▸ **Assignment**
An exact reproduction is needed of every line from the beginning of the data down to and including the line that contains "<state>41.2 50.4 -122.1", minus the pictures.

▸ **Data segment**
"""

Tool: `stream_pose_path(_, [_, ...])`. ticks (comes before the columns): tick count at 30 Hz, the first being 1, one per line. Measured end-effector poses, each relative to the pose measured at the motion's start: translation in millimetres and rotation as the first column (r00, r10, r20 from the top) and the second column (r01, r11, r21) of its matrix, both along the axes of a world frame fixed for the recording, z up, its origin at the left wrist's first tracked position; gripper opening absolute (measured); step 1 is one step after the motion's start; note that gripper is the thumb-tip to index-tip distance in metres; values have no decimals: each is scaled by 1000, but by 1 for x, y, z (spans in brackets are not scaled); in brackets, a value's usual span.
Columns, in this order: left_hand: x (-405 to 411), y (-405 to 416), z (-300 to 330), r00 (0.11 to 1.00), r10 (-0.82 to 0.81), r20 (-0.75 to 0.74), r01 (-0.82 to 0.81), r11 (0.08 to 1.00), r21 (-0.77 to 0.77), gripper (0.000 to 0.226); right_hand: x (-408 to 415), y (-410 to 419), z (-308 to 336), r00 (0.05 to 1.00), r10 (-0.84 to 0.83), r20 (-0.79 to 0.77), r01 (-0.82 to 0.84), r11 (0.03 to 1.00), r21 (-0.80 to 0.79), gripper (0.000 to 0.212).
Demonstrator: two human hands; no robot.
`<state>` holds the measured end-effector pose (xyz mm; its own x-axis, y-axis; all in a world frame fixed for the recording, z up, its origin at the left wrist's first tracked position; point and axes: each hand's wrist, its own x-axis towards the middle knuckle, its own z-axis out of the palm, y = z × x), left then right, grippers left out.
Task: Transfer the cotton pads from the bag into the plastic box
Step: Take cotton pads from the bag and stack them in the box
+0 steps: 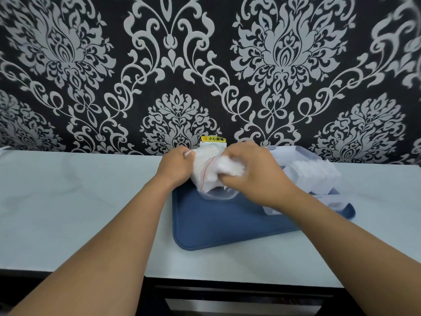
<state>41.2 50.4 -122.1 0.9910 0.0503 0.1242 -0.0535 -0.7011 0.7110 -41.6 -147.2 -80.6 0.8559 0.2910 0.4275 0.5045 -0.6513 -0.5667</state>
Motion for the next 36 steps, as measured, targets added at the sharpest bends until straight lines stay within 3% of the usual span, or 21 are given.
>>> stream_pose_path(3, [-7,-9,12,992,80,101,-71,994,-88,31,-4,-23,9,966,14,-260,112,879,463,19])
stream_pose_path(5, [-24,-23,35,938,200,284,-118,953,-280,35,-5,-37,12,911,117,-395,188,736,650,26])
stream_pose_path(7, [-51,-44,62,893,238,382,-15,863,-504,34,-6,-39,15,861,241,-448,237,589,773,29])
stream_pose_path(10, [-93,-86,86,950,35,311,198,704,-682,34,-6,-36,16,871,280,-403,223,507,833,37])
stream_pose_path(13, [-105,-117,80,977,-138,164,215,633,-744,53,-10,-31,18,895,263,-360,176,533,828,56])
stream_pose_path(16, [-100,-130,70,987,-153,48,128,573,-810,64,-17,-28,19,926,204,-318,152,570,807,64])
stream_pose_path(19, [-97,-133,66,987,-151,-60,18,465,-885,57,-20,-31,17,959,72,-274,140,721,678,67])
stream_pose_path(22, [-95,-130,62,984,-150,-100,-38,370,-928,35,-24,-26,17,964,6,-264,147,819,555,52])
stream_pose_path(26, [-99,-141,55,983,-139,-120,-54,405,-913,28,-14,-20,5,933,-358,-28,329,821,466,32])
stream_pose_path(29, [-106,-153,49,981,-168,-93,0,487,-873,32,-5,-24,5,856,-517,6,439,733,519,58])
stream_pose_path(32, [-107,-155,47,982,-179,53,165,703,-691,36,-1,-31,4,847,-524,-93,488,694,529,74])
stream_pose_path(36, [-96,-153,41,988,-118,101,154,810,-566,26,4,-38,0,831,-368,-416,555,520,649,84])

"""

▸ **Solved problem**
Tool: `stream_pose_path(_, [_, ...])`. ticks (comes before the columns): tick count at 30 Hz, the first being 1, one per line. Measured end-effector poses, each relative to the pose measured at the motion's start: translation in millimetres and rotation as the first column (r00, r10, r20 from the top) and the second column (r01, r11, r21) of its matrix, both along the axes of a world frame fixed for the recording, z up, its origin at the left wrist's first tracked position; gripper opening absolute (measured); step 1 is one step after the motion's start; note that gripper is the thumb-tip to index-tip distance in metres; values have no decimals: each is scaled by 1000, but by 1 for x, y, z (spans in brackets are not scaled); in brackets, a value's usual span.
Columns, in this order: left_hand: x (-405 to 411), y (-405 to 416), z (-300 to 330), r00 (0.11 to 1.00), r10 (-0.82 to 0.81), r20 (-0.75 to 0.74), r01 (-0.82 to 0.81), r11 (0.08 to 1.00), r21 (-0.77 to 0.77), gripper (0.000 to 0.226); right_hand: x (-408 to 415), y (-410 to 419), z (-308 to 336), r00 (0.05 to 1.00), r10 (-0.84 to 0.83), r20 (-0.79 to 0.77), r01 (-0.82 to 0.84), r11 (0.03 to 1.00), r21 (-0.80 to 0.79), gripper (0.000 to 0.212).
Demonstrator: two human hands; no robot.
`<state>` holds the measured end-effector pose (xyz mm; its own x-axis, y-axis; all in a world frame fixed for the recording, z up, its origin at the left wrist's first tracked position; point and axes: each hand's wrist, its own x-axis towards the middle knuckle, its own z-axis out of the palm, y = z × x), left then right, grippers left out.
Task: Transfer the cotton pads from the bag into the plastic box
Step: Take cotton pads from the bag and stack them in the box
+0 steps: 
<state>41.2 50.4 -122.1 0.9910 0.0503 0.1242 -0.0535 -0.7011 0.7110 -41.6 -147.2 -80.6 0.8559 0.2910 0.4275 0.5045 -0.6513 -0.5667</state>

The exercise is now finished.